Slide

New order 1981 Factus 8 1982

Got it at a record store 2 years ago. As a NO fan I couldn’t afford them all when I was a teenager working in red rooster for $5 per hour in the 80s. Another cog in my collection complete after over 35 years. Thank you record stores.

Gary Lewis & The Playboys

I am no. 4 out of 6 kids and we were all music mad. Our dad played records in the 60s and mum started buying us all an album for Christmas each year. I was 7 when I received this record in the late 60’s and it was the first that was 100% my own. It ignited a lifelong passion for vinyl and I am still collecting to this day.

1984 The Smiths – William it was Really Nothing 12″

I haven’t had this vinyl that long, but it’s very important to me. I was thrift shopping with my son, who I never got to spend much time with when he was growing up. He had recently purchased a record player & was discovering vinyl for the first time. We came across this 1984 original UK pressing 12″ single of William. To my surprise the B side was the first appearance of How Soon is Now? At that time, I didn’t even have a record player. Now I do and I have reconnected with my son over the love of vinyl. I still spin up How Soon is Now & it’s as good as ever!

Beastie Boys – Hello Nasty (1998)

My brother bought it for me on my 12th Birtday. It was the first album I really got into after first hearing the song ‘Intergalactic’ on the radio.

Jefferson airplane

Not the oldest but one of the best copy’s I have ever seen. A late close friend of mine who passed away recently new I was after a magical copy of this! Will always bring me joy playing this og copy and thinking of him!!

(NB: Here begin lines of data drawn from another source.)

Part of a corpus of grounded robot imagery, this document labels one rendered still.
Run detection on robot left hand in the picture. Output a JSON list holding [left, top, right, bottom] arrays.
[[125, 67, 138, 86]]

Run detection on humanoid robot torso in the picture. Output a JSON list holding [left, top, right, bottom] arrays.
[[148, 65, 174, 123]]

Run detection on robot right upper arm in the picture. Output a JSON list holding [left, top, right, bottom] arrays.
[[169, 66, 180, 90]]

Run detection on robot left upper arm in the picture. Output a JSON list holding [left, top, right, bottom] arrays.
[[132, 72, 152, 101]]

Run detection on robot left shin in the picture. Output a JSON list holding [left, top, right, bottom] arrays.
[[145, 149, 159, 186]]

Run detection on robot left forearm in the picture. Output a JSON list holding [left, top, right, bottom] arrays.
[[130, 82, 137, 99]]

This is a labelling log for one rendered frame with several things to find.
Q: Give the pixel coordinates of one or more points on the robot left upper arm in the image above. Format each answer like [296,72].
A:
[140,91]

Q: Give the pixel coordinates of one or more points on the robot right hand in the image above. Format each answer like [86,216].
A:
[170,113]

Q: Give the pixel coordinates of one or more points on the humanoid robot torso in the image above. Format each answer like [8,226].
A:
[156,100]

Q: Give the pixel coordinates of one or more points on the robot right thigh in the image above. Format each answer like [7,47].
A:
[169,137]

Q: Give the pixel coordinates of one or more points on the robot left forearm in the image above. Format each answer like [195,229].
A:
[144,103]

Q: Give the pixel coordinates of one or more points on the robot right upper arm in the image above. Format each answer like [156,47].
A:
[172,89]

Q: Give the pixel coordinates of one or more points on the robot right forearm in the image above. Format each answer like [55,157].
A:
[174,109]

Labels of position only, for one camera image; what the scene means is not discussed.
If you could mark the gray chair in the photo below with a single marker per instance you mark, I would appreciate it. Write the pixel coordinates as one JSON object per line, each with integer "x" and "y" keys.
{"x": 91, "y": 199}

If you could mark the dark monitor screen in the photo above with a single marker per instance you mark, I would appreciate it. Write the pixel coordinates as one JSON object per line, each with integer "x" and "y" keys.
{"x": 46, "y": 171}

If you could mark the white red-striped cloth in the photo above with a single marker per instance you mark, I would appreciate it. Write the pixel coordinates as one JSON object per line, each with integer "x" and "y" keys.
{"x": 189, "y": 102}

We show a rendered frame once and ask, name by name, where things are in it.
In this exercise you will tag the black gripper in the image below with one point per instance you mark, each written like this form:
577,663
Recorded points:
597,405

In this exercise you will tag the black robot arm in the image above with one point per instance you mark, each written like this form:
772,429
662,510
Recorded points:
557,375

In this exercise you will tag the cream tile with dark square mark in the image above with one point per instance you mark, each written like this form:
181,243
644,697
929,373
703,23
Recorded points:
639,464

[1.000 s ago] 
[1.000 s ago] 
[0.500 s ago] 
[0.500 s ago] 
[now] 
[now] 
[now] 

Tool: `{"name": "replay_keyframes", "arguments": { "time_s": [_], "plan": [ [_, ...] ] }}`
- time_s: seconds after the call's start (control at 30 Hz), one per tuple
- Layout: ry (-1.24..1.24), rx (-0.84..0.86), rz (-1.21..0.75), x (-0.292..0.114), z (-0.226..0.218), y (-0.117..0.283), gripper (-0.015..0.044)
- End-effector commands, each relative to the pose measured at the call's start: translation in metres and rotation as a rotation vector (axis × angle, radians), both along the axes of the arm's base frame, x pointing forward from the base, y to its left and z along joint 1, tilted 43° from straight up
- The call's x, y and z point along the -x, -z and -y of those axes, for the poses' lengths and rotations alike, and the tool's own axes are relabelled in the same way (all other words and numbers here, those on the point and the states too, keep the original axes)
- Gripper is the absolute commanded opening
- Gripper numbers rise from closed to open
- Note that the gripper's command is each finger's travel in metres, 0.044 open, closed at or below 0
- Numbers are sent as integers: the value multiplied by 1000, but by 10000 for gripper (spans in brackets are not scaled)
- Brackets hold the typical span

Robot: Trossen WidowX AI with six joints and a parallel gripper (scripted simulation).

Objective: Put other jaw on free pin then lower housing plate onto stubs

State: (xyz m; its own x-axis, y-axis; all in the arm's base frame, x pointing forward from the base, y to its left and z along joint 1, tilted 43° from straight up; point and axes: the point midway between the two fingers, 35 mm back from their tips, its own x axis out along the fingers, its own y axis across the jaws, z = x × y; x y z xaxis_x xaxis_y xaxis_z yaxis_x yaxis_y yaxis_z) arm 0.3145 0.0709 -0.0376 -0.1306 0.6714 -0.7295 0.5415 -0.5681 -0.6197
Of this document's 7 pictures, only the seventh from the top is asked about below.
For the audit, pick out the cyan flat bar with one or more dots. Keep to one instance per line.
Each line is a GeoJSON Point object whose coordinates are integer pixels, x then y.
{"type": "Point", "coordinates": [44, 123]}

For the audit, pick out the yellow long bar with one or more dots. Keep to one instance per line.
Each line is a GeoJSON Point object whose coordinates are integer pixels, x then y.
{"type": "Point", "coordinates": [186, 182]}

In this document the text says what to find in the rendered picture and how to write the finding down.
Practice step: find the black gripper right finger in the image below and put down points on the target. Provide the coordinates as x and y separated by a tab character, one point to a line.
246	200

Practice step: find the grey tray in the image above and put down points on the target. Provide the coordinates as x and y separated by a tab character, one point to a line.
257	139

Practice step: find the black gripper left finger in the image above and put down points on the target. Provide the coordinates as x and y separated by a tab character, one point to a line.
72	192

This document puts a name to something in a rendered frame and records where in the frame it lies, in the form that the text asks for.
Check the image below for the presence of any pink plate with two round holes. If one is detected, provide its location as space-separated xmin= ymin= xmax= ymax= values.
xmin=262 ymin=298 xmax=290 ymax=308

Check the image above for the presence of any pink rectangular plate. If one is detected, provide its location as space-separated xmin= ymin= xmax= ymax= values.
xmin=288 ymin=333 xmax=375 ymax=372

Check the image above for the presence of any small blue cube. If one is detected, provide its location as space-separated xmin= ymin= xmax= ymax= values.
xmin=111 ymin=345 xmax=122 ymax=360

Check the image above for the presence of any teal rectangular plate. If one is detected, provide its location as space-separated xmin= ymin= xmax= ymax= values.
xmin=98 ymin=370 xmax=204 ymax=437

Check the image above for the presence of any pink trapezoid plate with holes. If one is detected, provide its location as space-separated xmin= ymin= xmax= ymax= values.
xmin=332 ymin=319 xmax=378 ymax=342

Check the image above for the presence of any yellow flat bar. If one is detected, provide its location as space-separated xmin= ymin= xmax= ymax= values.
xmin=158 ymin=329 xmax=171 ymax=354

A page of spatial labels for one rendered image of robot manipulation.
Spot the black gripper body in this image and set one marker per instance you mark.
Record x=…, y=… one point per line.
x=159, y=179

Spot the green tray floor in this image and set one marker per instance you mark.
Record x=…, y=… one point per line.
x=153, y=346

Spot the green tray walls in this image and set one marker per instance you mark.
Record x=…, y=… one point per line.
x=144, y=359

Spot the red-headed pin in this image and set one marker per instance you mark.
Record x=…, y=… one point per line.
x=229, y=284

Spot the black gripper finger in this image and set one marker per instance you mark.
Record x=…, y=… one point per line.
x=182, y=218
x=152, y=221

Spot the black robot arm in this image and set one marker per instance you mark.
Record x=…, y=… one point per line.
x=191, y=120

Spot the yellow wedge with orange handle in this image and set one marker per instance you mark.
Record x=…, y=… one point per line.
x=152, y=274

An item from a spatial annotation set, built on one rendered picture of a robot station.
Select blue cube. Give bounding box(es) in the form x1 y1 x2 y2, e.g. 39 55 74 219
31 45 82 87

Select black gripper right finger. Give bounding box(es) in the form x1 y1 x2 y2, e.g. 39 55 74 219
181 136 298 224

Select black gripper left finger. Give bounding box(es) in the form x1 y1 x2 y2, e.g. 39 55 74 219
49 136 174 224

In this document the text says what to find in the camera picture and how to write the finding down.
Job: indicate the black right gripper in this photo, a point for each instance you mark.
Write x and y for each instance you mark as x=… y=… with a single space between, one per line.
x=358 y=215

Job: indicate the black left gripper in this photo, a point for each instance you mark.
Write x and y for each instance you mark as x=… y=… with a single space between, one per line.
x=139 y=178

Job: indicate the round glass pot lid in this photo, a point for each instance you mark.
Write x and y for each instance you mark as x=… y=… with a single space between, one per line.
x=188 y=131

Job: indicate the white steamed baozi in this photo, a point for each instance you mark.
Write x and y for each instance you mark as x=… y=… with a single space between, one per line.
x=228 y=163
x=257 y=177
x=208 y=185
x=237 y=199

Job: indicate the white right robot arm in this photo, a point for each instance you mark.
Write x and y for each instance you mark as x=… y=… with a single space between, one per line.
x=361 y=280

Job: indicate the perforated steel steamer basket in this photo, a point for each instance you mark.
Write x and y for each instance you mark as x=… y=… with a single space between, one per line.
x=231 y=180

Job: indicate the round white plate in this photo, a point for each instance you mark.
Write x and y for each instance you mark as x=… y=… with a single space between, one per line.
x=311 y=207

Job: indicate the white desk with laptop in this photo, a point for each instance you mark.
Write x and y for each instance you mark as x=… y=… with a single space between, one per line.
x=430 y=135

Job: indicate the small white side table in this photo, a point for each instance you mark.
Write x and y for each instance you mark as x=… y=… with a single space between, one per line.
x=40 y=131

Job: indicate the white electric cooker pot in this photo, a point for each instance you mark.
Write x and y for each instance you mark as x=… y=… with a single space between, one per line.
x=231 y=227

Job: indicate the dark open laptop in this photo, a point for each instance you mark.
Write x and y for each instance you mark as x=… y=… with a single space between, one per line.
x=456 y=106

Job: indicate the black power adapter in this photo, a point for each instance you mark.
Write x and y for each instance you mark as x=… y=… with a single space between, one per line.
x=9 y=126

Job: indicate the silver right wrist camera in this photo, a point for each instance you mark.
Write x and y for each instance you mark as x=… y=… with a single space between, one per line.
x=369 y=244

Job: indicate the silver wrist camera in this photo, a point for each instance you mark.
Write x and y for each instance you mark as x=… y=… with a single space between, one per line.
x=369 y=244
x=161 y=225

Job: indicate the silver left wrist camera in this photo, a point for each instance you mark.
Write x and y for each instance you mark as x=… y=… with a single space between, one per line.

Too Low For Zero – Elton John

I remember when rock was young, playing lego listening to mums Elton John records, life was good, this is my treasured oldest record memory passed down from my mum. Too Low For Zero was my favourite as it had” I’m still Standing” on the track list mum used to sing around the house all the time. I had to recreate from Lego my record story…and Elton with the Yellow Brick Road backdrop!.

JETHRO TULL -Thick as a Brick

I was 15yo old at the time.I got my very first pay check and went down to Coburg( Melbourne ) to a shop Called BLUEBIRD RECORDS located in Foley’s Mall .I was intrigued by the Album cover opening up as a Newspaper.I bought it for $5.95c.I played it as soon as I got home and loved it straight away.I READ every story on that cover.It still sounds as good today as it did then.cheers Mark

Explosive Hits 1974

This is the record I have owned the longest (not the oldest record I own). It was the first record I bought, from Wests Soundbar in Westfields Burwood at the age of 7. I bought it as I loved Suzi Quatro (still do) and Devil Gate Drive was on the record. That song is associated with so many happy memories of dancing around with friends, doing our made up actions to the song. The record also introduced me to ZZ Top (La Grange) and Stevie Wright (Evie) and included Hooked on a Feeling, all songs/artists I still love. This record sparked a lifelong love of albums. I continue to purchase vinyl and CDs regularly and listen to whole albums in the order the artist intended even if I don’t like every song, and even if streaming. I still get a little shiver of excitement whenever I lower the needle onto a record. There’s nothing quite like it.

Guns N’Roses Appetite for Conversation

The first record I ever purchased for myself was Appetite for Conversation. I thought it was so cool, the clear vinyl, the conversation. I was pretty obsessed with the Gunners when I was 14. I felt like I was getting an insight into their life. I thought for sure this woukd be a collectors item one day! I grew up in a small town, there was no record shop. I found this album in Carrig Music in a regional centre about an hour and a half from home on a shopping trip with my Family. My mum was not impressed, but I loved it and listened to it over and over in my bedroom!